All of the entries are to be returned word for word.

=== DATA FOR THIS TASK ===

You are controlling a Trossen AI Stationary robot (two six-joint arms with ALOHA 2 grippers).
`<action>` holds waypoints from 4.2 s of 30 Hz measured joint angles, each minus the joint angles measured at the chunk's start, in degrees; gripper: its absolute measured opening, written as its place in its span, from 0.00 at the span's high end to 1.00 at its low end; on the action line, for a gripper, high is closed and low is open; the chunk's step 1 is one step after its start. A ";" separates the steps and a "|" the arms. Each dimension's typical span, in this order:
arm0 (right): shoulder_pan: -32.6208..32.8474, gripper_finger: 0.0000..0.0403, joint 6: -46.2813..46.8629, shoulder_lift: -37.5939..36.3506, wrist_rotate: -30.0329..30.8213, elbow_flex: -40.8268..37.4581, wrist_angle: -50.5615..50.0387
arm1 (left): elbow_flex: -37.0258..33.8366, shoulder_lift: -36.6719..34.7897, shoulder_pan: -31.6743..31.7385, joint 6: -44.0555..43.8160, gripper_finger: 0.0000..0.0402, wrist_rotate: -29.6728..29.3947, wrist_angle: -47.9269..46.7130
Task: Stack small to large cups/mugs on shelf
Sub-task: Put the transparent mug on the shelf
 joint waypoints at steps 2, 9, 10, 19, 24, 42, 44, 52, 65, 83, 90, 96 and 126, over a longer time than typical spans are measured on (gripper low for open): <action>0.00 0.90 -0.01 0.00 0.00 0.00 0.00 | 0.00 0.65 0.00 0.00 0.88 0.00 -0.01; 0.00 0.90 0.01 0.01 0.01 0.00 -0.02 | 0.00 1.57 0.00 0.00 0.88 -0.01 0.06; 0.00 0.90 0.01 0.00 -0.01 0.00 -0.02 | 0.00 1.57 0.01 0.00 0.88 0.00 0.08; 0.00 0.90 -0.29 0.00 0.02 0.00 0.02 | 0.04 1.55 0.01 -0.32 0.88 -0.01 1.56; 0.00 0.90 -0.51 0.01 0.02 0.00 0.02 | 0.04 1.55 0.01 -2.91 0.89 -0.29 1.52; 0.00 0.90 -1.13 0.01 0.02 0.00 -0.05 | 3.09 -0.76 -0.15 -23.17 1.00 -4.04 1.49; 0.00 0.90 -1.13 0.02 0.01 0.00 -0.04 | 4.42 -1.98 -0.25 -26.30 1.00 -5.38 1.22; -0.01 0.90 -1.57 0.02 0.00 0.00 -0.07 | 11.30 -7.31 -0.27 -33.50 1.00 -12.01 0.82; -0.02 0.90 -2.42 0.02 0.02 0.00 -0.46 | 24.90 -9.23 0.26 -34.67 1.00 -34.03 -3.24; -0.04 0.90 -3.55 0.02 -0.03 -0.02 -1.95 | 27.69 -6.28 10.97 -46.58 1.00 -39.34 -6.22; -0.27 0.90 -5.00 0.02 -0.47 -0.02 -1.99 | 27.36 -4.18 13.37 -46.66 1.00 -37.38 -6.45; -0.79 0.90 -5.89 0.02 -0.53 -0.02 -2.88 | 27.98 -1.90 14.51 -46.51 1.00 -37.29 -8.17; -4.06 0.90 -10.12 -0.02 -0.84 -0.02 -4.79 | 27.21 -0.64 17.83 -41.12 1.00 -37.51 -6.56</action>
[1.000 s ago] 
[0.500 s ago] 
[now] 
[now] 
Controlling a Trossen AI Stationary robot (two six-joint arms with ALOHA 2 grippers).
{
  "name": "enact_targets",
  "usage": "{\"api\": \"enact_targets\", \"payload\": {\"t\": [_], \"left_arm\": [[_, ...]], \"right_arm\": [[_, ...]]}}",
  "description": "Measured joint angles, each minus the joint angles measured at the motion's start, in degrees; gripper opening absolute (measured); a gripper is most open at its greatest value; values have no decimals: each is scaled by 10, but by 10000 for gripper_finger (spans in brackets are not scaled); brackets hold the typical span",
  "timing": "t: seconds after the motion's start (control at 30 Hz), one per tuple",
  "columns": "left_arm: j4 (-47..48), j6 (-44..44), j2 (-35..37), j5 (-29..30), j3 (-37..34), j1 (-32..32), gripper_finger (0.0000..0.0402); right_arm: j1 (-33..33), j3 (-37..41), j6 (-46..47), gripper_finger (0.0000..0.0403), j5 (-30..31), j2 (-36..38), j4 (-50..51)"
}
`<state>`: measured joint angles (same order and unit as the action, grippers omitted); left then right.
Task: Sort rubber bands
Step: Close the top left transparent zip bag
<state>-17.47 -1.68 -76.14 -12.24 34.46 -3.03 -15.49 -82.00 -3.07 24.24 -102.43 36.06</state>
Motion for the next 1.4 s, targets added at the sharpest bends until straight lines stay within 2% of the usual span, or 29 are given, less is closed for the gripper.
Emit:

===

* RESULT OF THE EXERCISE *
You are controlling a Trossen AI Stationary robot (two six-joint arms with ALOHA 2 grippers).
`<action>` holds waypoints from 4.2 s of 30 Hz measured joint angles, each minus the joint angles measured at the chunk's start, in degrees; gripper: its absolute measured opening, written as its place in its span, from 0.00 at the span's high end to 1.00 at its low end; on the action line, for a gripper, high is closed and low is open; the chunk's step 1 is one step after its start. A ";" separates the steps and a "|" the arms. Each dimension's typical span, in this order:
arm0 (right): shoulder_pan: -32.6208..32.8474, gripper_finger: 0.0000..0.0403, joint 6: -46.2813..46.8629, shoulder_lift: -37.5939..36.3506, wrist_rotate: -30.0329..30.8213, elbow_flex: -40.8268..37.4581, wrist_angle: -50.5615..50.0387
arm1 (left): elbow_flex: -37.0258..33.8366, shoulder_lift: -36.6719..34.7897, shoulder_pan: -31.6743..31.7385, joint 6: -44.0555..43.8160, gripper_finger: 0.0000..0.0402, wrist_rotate: -29.6728..29.3947, wrist_angle: -47.9269..46.7130
Task: Stack small to large cups/mugs on shelf
Sub-task: Put the transparent mug on the shelf
 joint waypoints at steps 2, 9, 10, 19, 24, 42, 44, 52, 65, 83, 90, 96 and 126, over a longer time than typical spans are measured on (gripper low for open): <action>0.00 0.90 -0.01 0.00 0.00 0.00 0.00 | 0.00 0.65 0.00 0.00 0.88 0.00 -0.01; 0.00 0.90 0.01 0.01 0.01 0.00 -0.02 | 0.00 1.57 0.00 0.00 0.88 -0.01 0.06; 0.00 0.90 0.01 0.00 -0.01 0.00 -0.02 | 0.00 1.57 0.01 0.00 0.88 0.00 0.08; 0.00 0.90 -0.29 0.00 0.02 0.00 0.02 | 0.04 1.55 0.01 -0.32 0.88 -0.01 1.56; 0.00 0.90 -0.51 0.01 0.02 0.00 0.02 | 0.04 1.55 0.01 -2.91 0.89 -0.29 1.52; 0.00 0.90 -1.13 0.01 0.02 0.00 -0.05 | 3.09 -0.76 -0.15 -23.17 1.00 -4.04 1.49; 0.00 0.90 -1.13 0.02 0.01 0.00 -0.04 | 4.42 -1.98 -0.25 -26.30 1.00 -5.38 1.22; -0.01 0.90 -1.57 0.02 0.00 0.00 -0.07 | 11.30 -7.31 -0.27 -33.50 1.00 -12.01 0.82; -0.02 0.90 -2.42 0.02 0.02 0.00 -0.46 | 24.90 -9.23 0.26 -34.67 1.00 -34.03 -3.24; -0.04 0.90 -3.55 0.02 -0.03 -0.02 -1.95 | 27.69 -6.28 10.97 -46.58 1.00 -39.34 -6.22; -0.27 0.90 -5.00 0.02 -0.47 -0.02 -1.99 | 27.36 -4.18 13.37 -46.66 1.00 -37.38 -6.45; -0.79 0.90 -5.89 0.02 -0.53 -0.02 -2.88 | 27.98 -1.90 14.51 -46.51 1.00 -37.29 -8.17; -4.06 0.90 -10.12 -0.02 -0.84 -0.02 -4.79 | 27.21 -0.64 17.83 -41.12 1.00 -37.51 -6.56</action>
[1.000 s ago] 
[0.500 s ago] 
[now] 
[now] 
Controlling a Trossen AI Stationary robot (two six-joint arms with ALOHA 2 grippers).
{
  "name": "enact_targets",
  "usage": "{\"api\": \"enact_targets\", \"payload\": {\"t\": [_], \"left_arm\": [[_, ...]], \"right_arm\": [[_, ...]]}}",
  "description": "Measured joint angles, each minus the joint angles measured at the motion's start, in degrees; gripper opening absolute (measured); a gripper is most open at its greatest value; values have no decimals: each is scaled by 10, but by 10000 for gripper_finger (spans in brackets are not scaled); brackets hold the typical span",
  "timing": "t: seconds after the motion's start (control at 30 Hz), one per tuple",
  "columns": "left_arm: j4 (-47..48), j6 (-44..44), j2 (-35..37), j5 (-29..30), j3 (-37..34), j1 (-32..32), gripper_finger (0.0000..0.0402); right_arm: j1 (-33..33), j3 (-37..41), j6 (-46..47), gripper_finger (0.0000..0.0403), j5 (-30..31), j2 (-36..38), j4 (-50..51)"
}
`<state>`: measured joint angles (same order and unit as the action, grippers omitted); left then right.
Task: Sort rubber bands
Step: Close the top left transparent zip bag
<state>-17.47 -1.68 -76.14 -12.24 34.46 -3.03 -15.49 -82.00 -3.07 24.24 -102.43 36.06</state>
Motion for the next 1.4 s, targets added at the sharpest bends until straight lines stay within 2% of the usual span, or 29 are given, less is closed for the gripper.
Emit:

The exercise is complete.